I get this question a lot from integrators who are spec’ing out perimeter security projects. The answer matters because it directly affects your false alarm rate5 and your client’s trust.
Our system does not rely on a single model. It uses a multi-feature fusion approach that combines full-body detection8 for long-range target acquisition, a head-and-shoulder model for close-range false alarm filtering, and Re-ID for continuous tracking across occlusions. Each layer handles a different job.
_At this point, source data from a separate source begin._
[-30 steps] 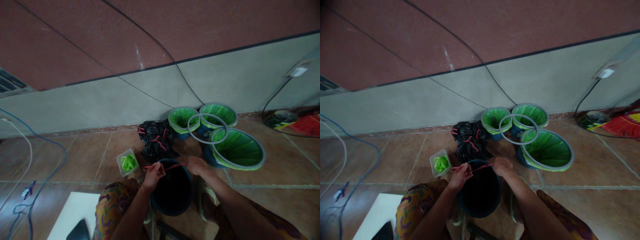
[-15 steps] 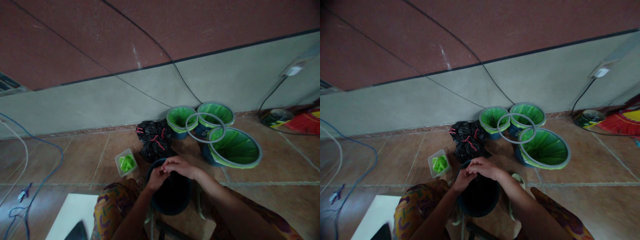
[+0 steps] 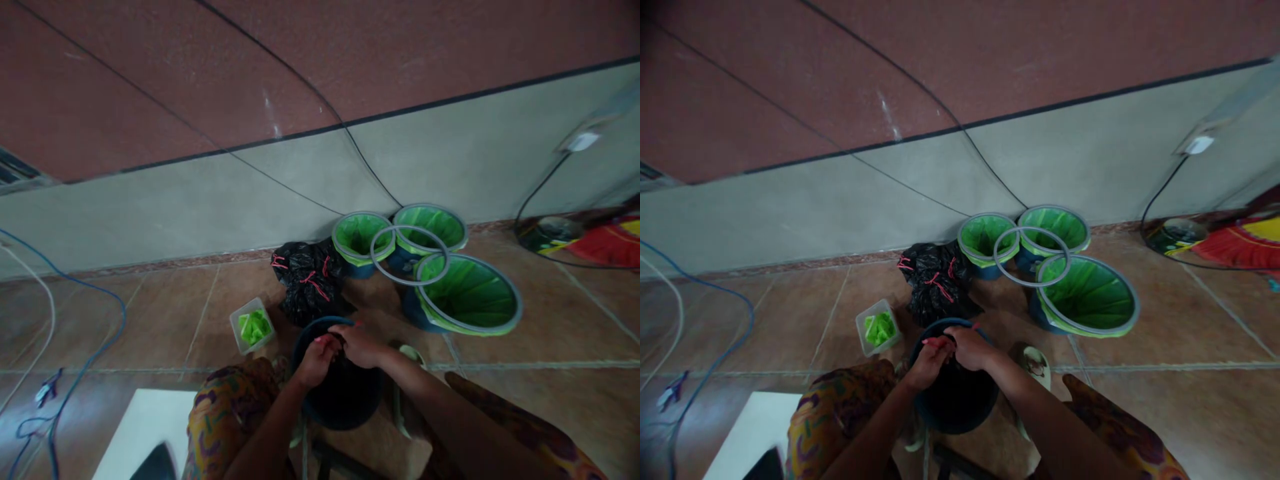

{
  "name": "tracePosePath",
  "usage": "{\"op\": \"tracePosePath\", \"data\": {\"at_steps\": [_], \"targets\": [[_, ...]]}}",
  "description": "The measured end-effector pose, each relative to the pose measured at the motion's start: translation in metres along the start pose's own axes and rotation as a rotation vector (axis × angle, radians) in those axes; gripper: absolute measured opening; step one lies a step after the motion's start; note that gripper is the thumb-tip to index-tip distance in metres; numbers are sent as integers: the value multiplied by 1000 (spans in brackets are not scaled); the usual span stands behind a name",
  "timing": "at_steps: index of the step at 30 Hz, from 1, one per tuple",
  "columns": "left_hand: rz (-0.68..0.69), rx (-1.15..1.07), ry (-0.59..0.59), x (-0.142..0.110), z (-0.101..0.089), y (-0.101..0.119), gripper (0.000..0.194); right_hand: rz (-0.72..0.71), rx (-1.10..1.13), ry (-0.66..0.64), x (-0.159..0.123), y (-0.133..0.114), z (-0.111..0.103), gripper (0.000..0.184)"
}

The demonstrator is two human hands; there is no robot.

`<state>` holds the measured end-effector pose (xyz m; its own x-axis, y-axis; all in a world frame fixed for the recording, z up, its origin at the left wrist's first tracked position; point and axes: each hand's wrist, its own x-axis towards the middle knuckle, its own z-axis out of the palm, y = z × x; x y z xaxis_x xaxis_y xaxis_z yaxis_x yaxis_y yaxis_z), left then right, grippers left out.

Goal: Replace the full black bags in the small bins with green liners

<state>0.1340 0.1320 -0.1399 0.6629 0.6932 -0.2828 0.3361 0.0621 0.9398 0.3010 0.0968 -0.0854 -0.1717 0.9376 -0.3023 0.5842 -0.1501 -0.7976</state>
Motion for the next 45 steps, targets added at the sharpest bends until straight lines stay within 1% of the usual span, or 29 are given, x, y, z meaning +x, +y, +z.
{"op": "tracePosePath", "data": {"at_steps": [3, 8, 10, 13, 16, 19, 22, 25, 27, 29, 31, 36, 42, 45], "targets": [[22, -8, -17, 0, 1, -1, 27, -14, -23, -70, -1, 1, 8, 35], [-39, -83, -41, -4, 1, 4, 16, 51, -75, -66, 3, 3, 11, 27], [-39, -110, -14, -5, 2, 5, 13, 86, -132, -56, 3, 2, 10, 24], [-55, -197, 52, -6, 5, 6, 16, 115, -208, -54, 0, -2, 7, 21], [-103, -251, 75, -6, 7, 7, 19, 127, -270, -50, -3, -6, 3, 20], [-170, -282, 58, -6, 8, 8, 19, 156, -326, -31, -4, -10, -1, 24], [-248, -314, 49, -7, 9, 8, 19, 171, -384, -37, -6, -12, -3, 25], [-292, -347, 76, -8, 10, 9, 19, 202, -409, -33, -7, -13, -4, 24], [-287, -365, 129, -8, 9, 11, 19, 200, -389, -31, -8, -14, -4, 23], [-273, -381, 185, -8, 8, 14, 17, 169, -358, -51, -8, -14, -4, 22], [-261, -402, 216, -8, 6, 16, 15, 152, -338, -72, -7, -13, -3, 21], [-206, -458, 237, -8, 5, 17, 17, 171, -318, -88, -5, -8, 1, 19], [-184, -431, 248, -9, 5, 17, 14, 148, -288, -82, -4, -5, 2, 17], [-183, -396, 257, -8, 6, 15, 11, 157, -303, -110, -4, -6, 2, 16]]}}
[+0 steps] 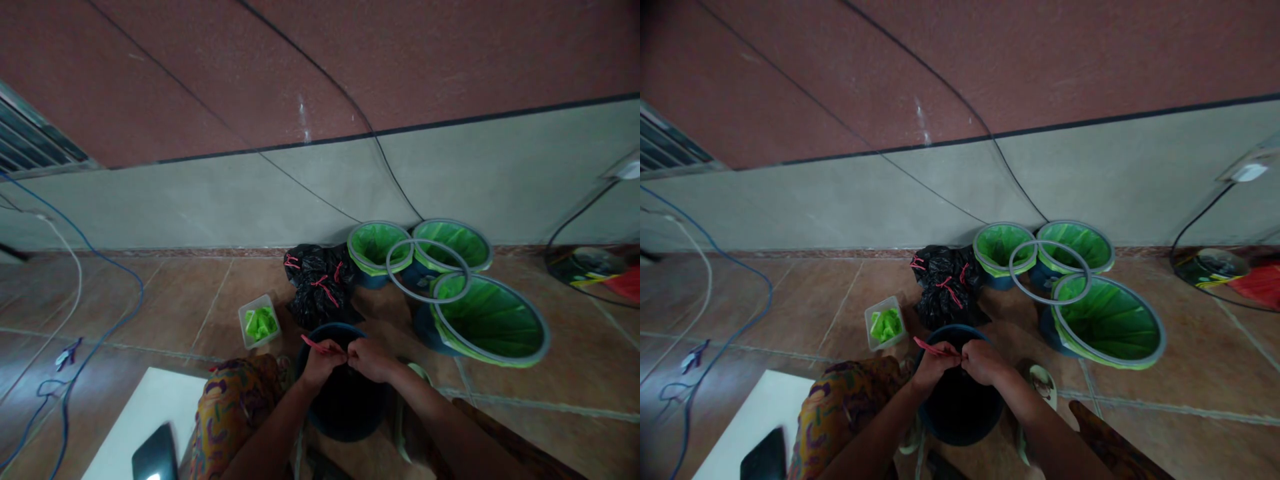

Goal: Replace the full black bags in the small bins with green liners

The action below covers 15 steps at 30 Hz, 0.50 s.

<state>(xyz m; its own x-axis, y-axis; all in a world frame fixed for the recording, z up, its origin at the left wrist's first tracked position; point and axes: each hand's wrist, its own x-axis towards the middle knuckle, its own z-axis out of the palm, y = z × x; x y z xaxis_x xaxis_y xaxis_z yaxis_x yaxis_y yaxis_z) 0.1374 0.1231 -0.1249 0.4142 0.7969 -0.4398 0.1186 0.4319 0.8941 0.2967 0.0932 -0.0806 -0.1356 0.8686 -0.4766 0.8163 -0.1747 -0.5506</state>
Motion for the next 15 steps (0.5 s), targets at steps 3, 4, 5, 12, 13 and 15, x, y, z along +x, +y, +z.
{"op": "tracePosePath", "data": {"at_steps": [3, 4, 5, 12, 13, 15], "targets": [[30, 55, 29, 2, -1, -3, 8, 3, -15, -35, 0, 0, 0, 18], [43, 70, 30, 3, -1, -4, 8, 1, -16, -39, 0, 0, 1, 19], [56, 85, 25, 3, -2, -5, 7, -2, -19, -39, 0, 0, 2, 20], [137, 297, -57, 5, -3, -10, 5, -9, 8, -12, 6, 9, 8, 21], [148, 319, -71, 5, -3, -11, 6, 0, 20, -10, 7, 10, 8, 21], [172, 350, -87, 6, -3, -14, 9, 26, 39, -8, 8, 12, 10, 19]]}}
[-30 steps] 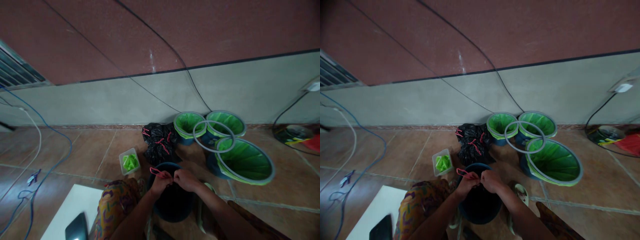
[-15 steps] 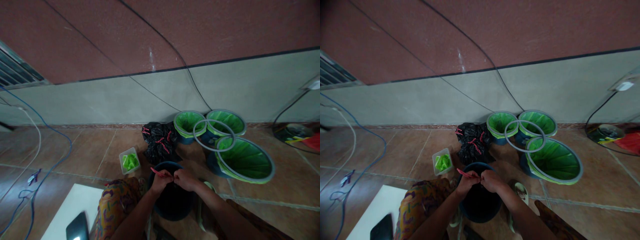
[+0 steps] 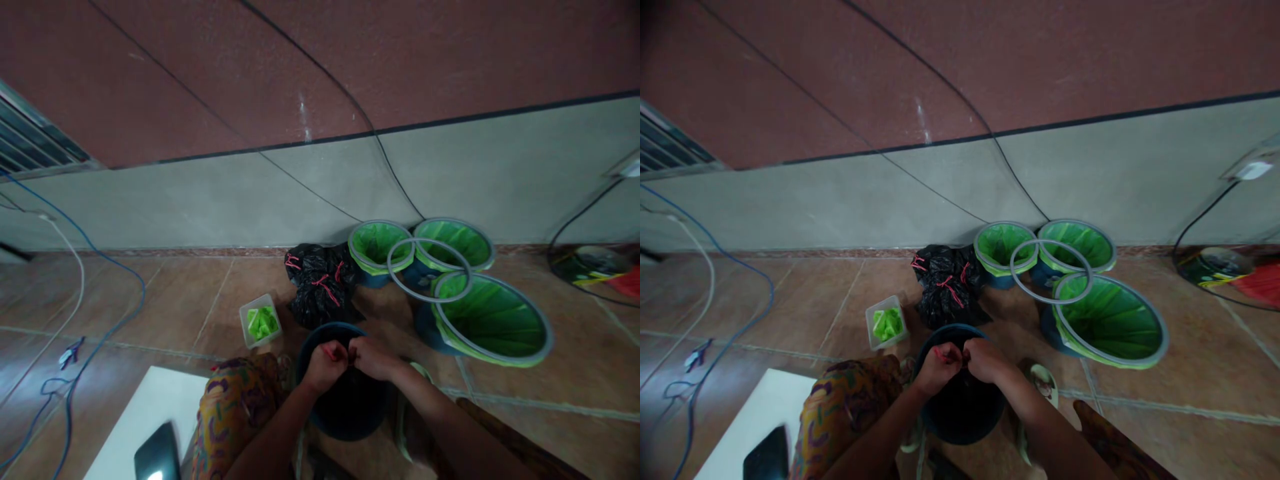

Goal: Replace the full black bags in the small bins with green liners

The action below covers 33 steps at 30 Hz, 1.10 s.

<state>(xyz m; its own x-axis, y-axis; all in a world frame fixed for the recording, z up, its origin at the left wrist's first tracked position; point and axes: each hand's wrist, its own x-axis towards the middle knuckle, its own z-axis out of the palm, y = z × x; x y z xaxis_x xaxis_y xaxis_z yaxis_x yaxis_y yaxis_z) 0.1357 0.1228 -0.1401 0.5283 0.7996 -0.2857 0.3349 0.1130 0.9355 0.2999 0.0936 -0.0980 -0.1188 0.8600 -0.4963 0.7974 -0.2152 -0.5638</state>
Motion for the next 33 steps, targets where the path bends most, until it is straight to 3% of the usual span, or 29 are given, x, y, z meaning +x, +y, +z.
{"op": "tracePosePath", "data": {"at_steps": [7, 19, 25, 33], "targets": [[43, 40, 8, 1, 0, -9, 14, -36, 32, 20, -3, -5, 0, 16], [55, 11, 91, -2, -1, -2, 16, -23, 287, 7, 5, -5, 7, 29], [86, -43, 145, -1, -1, 1, 10, 81, 458, -42, 10, -6, 8, 30], [47, -138, 201, -7, 1, 16, 15, 187, 620, -58, 4, -17, 1, 18]]}}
Below, I break down how each detection layer works in real deployments, when each model takes priority, and how you can tune the algorithm for your specific project site. Let me walk you through the details.
Table of Contents
Can the Camera Accurately Identify a Person Sitting Down or Crawling on the Ground?
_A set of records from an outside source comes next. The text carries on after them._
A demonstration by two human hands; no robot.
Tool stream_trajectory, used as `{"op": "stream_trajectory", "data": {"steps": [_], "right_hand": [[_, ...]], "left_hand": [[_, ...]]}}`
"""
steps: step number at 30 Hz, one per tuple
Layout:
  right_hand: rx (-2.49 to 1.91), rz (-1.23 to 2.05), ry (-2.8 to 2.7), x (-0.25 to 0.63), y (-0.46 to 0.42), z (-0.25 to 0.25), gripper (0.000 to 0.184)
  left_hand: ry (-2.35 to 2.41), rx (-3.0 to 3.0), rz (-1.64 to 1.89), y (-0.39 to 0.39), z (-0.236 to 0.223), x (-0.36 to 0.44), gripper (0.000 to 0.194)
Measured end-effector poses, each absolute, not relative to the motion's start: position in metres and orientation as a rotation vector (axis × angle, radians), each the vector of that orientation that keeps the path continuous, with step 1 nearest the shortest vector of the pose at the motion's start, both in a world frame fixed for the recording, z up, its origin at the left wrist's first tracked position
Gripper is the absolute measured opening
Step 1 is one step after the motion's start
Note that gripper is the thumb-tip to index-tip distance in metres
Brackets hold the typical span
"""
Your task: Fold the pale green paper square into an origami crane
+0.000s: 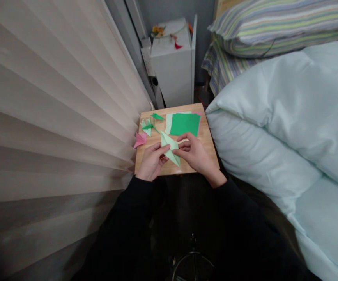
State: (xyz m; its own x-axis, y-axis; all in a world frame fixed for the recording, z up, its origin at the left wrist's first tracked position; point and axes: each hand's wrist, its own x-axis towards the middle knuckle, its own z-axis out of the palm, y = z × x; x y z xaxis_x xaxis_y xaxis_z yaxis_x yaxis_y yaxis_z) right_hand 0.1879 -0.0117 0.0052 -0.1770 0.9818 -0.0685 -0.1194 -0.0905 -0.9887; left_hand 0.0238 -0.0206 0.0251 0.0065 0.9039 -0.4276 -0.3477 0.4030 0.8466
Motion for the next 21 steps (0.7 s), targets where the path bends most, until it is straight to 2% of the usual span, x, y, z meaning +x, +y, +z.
{"op": "stream_trajectory", "data": {"steps": [7, 21], "right_hand": [[-1.109, 1.432, -1.241, 0.1876, -0.0122, 0.0099, 0.027], [-1.081, 1.461, -1.195, 0.1846, -0.0139, 0.0092, 0.025]], "left_hand": [[1.034, 0.614, 1.128, -0.0194, 0.0221, 0.0229, 0.032], [1.024, 0.567, 1.239, -0.0183, 0.0162, 0.0282, 0.032]]}}
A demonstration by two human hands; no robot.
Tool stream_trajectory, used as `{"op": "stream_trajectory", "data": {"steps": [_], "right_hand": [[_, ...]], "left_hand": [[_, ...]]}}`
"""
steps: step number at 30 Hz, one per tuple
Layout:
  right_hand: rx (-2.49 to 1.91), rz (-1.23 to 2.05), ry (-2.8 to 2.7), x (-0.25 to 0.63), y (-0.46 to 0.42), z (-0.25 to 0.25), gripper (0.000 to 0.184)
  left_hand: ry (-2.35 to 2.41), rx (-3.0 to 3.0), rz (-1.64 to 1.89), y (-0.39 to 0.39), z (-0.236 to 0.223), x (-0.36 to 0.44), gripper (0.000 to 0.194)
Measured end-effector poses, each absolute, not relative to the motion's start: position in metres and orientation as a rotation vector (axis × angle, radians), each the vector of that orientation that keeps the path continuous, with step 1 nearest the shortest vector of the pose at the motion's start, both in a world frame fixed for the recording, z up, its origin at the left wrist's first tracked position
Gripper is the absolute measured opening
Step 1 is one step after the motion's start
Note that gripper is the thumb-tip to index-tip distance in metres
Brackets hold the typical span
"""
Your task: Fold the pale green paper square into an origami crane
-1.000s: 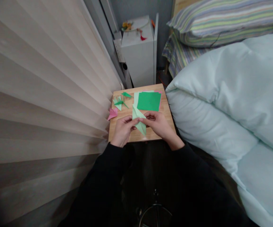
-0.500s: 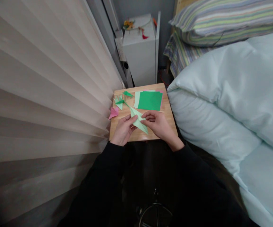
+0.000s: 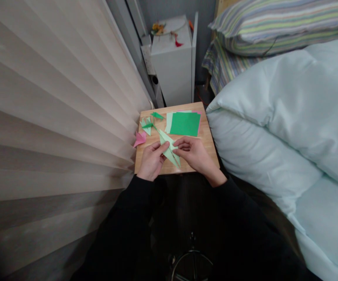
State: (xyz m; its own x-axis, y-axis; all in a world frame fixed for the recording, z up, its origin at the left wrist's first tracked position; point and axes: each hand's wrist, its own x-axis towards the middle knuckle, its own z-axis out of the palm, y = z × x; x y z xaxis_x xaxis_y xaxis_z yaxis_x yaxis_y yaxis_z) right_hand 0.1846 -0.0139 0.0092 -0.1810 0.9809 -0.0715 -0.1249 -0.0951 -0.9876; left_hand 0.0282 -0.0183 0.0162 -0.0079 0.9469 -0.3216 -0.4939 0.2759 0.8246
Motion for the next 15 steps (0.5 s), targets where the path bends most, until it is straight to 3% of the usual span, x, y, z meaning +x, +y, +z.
{"op": "stream_trajectory", "data": {"steps": [15], "right_hand": [[-1.098, 1.465, -1.032, 0.1771, -0.0130, 0.0026, 0.030]], "left_hand": [[1.073, 0.633, 1.283, -0.0194, 0.0128, 0.0314, 0.030]]}}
This is a real concern. On construction sites and farms, people don’t always stand upright. If your camera only looks for a standing human shape, it will miss critical events.
Yes, the camera can detect a person sitting or crawling. The full-body detection model uses a CNN trained on thousands of non-standard postures. It recognizes human geometric proportions and limb ratios, not just an upright silhouette. When the posture is ambiguous, the head-and-shoulder model kicks in as a secondary check.
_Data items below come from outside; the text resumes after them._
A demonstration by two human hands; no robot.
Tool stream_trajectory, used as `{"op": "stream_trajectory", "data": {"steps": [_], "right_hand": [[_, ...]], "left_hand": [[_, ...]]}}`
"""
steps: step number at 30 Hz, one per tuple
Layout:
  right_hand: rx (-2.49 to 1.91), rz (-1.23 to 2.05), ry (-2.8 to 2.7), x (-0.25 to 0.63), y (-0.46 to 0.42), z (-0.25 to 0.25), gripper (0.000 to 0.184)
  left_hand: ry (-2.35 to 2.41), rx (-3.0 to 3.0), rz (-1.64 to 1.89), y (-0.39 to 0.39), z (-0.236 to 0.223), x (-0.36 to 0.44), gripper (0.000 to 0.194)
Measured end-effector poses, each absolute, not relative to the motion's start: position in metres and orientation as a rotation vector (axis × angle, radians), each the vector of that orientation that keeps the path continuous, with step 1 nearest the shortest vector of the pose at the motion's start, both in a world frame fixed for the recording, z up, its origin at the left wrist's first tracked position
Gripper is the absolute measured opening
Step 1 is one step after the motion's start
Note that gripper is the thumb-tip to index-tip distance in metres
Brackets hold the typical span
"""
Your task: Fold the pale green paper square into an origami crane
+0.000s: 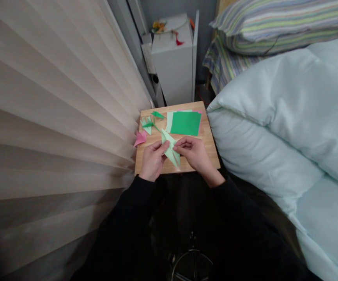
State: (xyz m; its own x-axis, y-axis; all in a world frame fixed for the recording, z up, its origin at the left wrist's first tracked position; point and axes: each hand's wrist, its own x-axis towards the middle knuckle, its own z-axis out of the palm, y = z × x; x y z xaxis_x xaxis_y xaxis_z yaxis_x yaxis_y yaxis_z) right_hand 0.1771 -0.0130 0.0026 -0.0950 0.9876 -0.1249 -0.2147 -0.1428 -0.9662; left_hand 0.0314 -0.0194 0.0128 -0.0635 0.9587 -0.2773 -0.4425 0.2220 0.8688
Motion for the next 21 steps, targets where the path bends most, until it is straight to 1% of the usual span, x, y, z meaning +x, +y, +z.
{"op": "stream_trajectory", "data": {"steps": [7, 12, 21], "right_hand": [[-1.143, 1.513, -1.001, 0.177, -0.014, 0.005, 0.044], [-1.142, 1.672, -1.042, 0.175, -0.017, 0.005, 0.038], [-1.122, 1.695, -1.136, 0.174, -0.019, 0.002, 0.038]], "left_hand": [[1.154, 0.746, 1.318, -0.019, 0.005, 0.033, 0.027], [1.209, 0.814, 1.323, -0.020, -0.001, 0.033, 0.023], [1.252, 0.848, 1.333, -0.019, 0.000, 0.030, 0.020]]}}
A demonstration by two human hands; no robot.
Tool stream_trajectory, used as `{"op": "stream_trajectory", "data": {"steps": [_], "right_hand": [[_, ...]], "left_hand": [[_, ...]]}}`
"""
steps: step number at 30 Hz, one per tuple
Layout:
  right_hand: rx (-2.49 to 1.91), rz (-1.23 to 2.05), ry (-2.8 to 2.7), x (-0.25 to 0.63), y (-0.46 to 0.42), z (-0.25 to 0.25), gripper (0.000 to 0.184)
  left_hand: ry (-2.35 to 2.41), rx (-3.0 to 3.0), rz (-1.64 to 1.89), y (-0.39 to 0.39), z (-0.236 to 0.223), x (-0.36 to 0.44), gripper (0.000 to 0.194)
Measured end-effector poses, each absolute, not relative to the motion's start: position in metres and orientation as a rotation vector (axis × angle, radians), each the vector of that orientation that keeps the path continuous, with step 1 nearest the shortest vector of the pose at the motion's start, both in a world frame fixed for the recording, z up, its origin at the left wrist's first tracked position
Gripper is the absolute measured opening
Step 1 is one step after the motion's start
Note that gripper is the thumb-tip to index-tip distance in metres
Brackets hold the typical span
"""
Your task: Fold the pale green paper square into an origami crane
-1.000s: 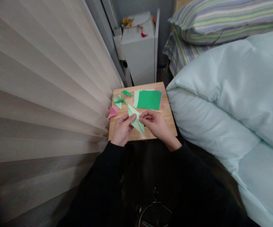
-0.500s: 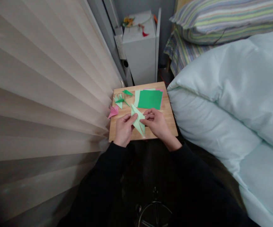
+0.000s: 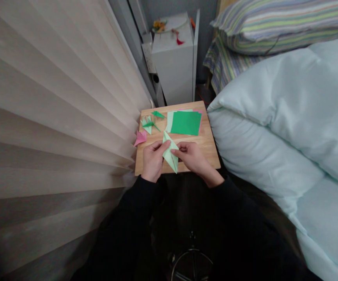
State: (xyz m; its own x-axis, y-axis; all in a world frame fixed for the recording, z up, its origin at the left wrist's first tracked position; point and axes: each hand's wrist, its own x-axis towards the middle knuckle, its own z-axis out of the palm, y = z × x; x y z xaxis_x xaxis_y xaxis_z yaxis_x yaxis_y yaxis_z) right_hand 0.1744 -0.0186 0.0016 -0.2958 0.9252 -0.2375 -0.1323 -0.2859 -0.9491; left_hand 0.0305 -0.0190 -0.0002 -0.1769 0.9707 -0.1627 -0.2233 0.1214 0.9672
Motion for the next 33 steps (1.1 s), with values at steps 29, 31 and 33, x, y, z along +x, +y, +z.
{"op": "stream_trajectory", "data": {"steps": [29, 31, 33], "right_hand": [[-1.151, 1.617, -1.207, 0.177, -0.015, 0.000, 0.044], [-1.129, 1.629, -1.180, 0.176, -0.015, 0.001, 0.045], [-1.119, 1.642, -1.164, 0.177, -0.014, 0.001, 0.045]], "left_hand": [[1.160, 0.851, 1.320, -0.020, 0.003, 0.031, 0.013], [1.154, 0.840, 1.311, -0.021, 0.002, 0.032, 0.012], [1.154, 0.822, 1.309, -0.022, 0.002, 0.033, 0.012]]}}
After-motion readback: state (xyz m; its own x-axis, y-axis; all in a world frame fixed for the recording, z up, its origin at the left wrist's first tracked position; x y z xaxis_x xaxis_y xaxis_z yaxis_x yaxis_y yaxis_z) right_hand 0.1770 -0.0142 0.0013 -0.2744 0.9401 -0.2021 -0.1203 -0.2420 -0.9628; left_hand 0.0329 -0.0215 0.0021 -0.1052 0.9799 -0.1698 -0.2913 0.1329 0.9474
How Full-Body Detection Handles Non-Standard Postures
The full-body model does not look for a single “standing person” template. It analyzes body proportions, limb angles, and movement patterns. A person crawling still has a head-to-torso ratio, arm length, and leg length that match human geometry. The CNN was trained on datasets that include sitting, crouching, bending, and crawling postures.
In my experience working with farm security integrators, the crawling scenario comes up more than you’d think. Trespassers often try to stay low near fences. Our algorithm handles this because it extracts skeletal keypoints even when the body is horizontal. The system maps joint positions and checks if the overall structure matches a human skeleton.
The Role of Motion Analysis
Static posture detection alone is not enough. The system also analyzes motion patterns. A person crawling moves differently from a dog or a rolling tumbleweed. The algorithm looks at:
- Speed of movement relative to object size
- Limb articulation patterns (arms and legs moving in alternating cycles)
- Direction changes that indicate intentional navigation
When Does Detection Become Difficult?
There are edge cases. If a person is curled into a tight ball and completely still, the system may take longer to classify the target. In these situations, the camera’s auto-tracking logic will hold the PTZ position and wait for movement before confirming the alert. This prevents false negatives without flooding the 4G connection with uncertain alarms.
Posture Detection Performance by Distance
| Posture | Reliable Detection Range | Minimum Pixel Requirement | Confidence Level |
|---|---|---|---|
| Standing/Walking | 20m – 100m | 32×64 pixels | High |
| Sitting/Crouching | 10m – 60m | 48×48 pixels | High |
| Crawling/Prone | 5m – 40m | 64×32 pixels | Medium-High |
| Curled/Stationary | 3m – 20m | 48×48 pixels | Medium |
The key takeaway here is that non-standard postures need more pixels in the frame. This is why the 40X optical zoom7 matters. The system detects a potential target at wide angle, then zooms in to get enough pixel density for posture classification.
How Does Pedestrian Re-ID Improve the Tracking Consistency When the Person Changes Direction?
Tracking a person who walks in a straight line is easy. The real challenge is when they turn around, duck behind a pole, or change clothes by removing a jacket. Standard motion tracking loses the target in these moments.
Re-ID solves this by extracting a feature vector from the target’s appearance — clothing color, body shape, accessories, and gait. When the person reappears after an occlusion or direction change, the system compares the new detection against stored feature vectors. If the match score is above threshold, tracking resumes instantly without re-triggering a new alert.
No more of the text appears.